Beyond their biological role, cytokines also introduce practical challenges in how they are supplied and integrated into manufacturing workflows.

The cost lever hiding in the packaging

Another aspect of the cytokine conversation is rarely discussed when developers talk about the cost of goods. Most cytokines are supplied in formats such as screw-cap vials, stoppered vessels, or small bags with significant dead volume — all incompatible with fully closed processing. That means manufacturers must handle cytokines in Grade A clean room environments.

Grade A is the highest classification of sterile manufacturing and carries a significant operational burden. These environments require isolators, controlled airlocks, full gowning, high airflow and HVAC energy costs, extensive monitoring, and specialized personnel. Industry estimates suggest operating costs can be up to eight times higher than Grade C spaces.³ While necessary when materials must be exposed to the environment, they are also among the most expensive areas of a biologics facility to operate.

The logic of closed-system manufacturing is straightforward.
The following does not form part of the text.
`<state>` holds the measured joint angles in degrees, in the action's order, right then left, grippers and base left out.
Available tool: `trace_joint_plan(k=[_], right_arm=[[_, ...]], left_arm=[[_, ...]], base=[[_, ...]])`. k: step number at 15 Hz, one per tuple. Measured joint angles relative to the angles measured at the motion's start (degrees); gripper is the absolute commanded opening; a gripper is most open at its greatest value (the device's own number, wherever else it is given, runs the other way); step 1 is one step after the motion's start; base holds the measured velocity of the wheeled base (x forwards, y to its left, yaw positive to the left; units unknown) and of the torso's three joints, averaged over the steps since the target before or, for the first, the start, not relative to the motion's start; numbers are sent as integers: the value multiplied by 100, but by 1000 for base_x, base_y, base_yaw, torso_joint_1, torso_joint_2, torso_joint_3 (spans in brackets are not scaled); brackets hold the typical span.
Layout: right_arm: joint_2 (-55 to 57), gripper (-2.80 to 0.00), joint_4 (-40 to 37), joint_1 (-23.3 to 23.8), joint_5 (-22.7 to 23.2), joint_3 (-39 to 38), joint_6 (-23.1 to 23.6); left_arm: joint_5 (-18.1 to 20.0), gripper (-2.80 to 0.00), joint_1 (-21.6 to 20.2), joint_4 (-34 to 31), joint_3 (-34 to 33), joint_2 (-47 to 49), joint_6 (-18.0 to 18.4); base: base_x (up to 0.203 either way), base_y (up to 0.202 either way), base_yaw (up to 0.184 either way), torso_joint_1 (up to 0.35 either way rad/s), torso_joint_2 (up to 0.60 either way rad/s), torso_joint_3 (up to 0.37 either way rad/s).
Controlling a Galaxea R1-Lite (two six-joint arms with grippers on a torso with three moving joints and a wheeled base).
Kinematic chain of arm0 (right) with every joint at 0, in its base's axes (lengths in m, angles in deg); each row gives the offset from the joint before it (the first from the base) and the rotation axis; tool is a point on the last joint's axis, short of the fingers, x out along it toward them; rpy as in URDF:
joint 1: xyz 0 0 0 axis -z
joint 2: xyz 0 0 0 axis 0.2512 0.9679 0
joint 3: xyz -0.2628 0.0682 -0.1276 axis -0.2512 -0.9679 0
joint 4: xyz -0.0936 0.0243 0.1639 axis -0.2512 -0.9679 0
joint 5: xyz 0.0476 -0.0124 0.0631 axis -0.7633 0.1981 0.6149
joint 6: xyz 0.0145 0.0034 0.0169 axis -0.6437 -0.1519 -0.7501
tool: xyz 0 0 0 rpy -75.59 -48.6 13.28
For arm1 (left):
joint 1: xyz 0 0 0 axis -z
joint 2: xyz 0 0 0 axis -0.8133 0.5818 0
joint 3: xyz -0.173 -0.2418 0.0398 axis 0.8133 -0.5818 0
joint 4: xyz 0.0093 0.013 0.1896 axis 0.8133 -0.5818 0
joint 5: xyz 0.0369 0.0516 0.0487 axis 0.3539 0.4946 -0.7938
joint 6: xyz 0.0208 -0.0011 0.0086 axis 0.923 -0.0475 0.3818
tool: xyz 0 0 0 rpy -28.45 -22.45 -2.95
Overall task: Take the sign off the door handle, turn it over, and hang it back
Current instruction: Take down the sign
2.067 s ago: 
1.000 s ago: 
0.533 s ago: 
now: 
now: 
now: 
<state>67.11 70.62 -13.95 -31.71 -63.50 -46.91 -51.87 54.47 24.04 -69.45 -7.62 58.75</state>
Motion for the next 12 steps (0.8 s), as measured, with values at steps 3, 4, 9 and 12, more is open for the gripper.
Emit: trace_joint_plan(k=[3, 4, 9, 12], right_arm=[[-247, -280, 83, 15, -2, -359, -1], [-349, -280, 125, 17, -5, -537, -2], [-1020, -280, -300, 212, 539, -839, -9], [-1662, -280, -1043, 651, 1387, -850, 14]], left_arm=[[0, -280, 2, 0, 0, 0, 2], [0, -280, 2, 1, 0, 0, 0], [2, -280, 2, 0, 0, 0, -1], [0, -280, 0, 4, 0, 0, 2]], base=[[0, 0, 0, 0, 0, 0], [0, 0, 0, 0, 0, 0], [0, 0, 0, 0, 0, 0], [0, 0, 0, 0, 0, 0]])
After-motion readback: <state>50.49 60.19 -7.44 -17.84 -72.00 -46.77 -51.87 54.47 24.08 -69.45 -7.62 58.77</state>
If every starting material can be welded directly into the manufacturing line without being opened, contamination risk is controlled at the container rather than the environment. That makes it possible to move many operations out of Grade A clean rooms and into lower classification environments such as Grade C.

The shift from Grade A to Grade C is not incremental. It changes the entire cost structure of the process. Grade C environments require less infrastructure, less intensive monitoring, reduced gowning requirements, and lower personnel burden. Over time, those differences compound across every batch run through the facility.
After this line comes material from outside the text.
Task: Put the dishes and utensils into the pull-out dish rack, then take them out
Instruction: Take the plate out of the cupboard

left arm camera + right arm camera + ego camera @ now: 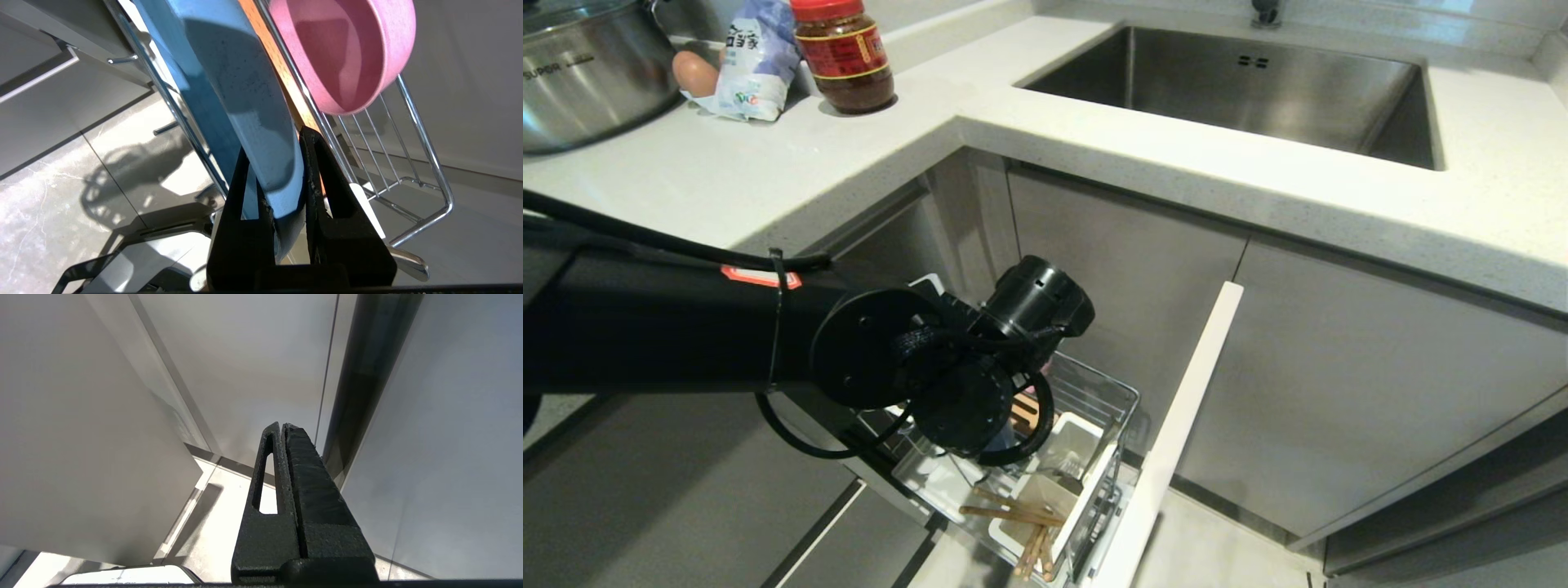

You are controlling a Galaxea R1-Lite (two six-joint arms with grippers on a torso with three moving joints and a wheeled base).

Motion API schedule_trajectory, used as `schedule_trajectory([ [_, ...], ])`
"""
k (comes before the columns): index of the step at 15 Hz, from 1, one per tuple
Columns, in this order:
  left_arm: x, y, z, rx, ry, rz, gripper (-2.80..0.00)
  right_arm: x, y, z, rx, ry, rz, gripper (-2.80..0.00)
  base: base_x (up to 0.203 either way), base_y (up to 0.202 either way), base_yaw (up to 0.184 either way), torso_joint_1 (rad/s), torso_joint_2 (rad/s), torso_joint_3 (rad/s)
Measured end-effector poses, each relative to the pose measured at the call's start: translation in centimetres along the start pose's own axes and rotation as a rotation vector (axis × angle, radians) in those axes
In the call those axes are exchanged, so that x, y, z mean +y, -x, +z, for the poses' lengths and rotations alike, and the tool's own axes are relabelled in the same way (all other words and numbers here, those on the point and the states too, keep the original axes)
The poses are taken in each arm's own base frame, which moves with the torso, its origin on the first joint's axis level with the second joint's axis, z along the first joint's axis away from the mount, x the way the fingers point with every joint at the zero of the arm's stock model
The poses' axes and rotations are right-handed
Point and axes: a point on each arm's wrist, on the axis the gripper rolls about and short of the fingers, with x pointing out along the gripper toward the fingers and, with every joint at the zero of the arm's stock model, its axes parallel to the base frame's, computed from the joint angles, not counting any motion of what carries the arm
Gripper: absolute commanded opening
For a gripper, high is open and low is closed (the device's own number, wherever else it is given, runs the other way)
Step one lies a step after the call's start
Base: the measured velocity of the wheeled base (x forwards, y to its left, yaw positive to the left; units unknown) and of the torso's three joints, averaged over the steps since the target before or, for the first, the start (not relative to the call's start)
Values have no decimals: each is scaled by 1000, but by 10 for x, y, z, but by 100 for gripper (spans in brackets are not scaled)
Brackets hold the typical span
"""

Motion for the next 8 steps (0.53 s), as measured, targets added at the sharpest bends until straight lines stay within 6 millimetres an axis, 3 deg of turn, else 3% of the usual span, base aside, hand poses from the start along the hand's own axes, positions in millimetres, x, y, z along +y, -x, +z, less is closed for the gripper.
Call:
schedule_trajectory([
  [5, 3, 20, 8, -7, 15, -49, -280, 0, 0, 0, 0, 0, 0, -280, 0, 0, 0, 0, 0, 0],
  [8, 7, 50, 16, -9, 31, -130, -280, 0, 0, 0, 0, 0, 0, -280, 0, 0, 0, 0, 0, 0],
])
That difference matters. Grade A environments are expensive to operate, and sterility failures are more common than most would like to admit. A single contamination event can mean hundreds of thousands of dollars in lost product and delayed treatment for patients. At commercial scale, even small reductions in failure rates can materially change the cost of manufacturing.

The industry has invested heavily in closing manufacturing steps through closed bioreactors, weldable tubing, and closed fill-and-finish systems. But if a raw material arrives in packaging that requires opening, the process is no longer truly closed and exposure has happened before manufacturing even begins.

The field is ready for recalibration

None of this requires reinventing how cell therapies are manufactured. The core processes already exist. What is changing is how carefully manufacturers are beginning to think about the inputs that shape those processes.

The science around cytokine combinations and cell phenotype is advancing quickly. Researchers now have a much clearer understanding of how expansion conditions influence cell quality and long-term persistence. As that knowledge improves, manufacturers will have more control over how many cells need to be produced and how those cells perform once they reach the patient.

The supply chain will also need to evolve. Cytokine packaging designed for closed-system compatibility is ultimately an engineering challenge. If raw materials can arrive in formats that integrate directly into closed manufacturing workflows, many of the cost and contamination risks that exist today become far easier to manage.

Some variability will always exist in cell therapy manufacturing. These are living systems, and biology rarely behaves perfectly. The opportunity is to reduce variability where it can be controlled. Cytokine strategy is one such lever, yet it has received far less attention than other parts of the process. For an industry focused on improving access and affordability, it warrants closer focus.

References

1. Wu, J., et. al. (2024). Medicare Utilization and Cost Trends for CAR-T Cell Therapies in the Treatment of Large B-Cell Lymphoma. Transplant and Cell Ther. 30(2), S406-S407.
2. Wherry, J. & Kurachi, M. (2015). Molecular and cellular insights into T cell exhaustion. Nature Reviews. Immunology. 15(8), 486-499.
3. Whitford, W., et. al. (2023, March). Environmental Sustainability in Biopharma Facility Design. Pharma Engineering.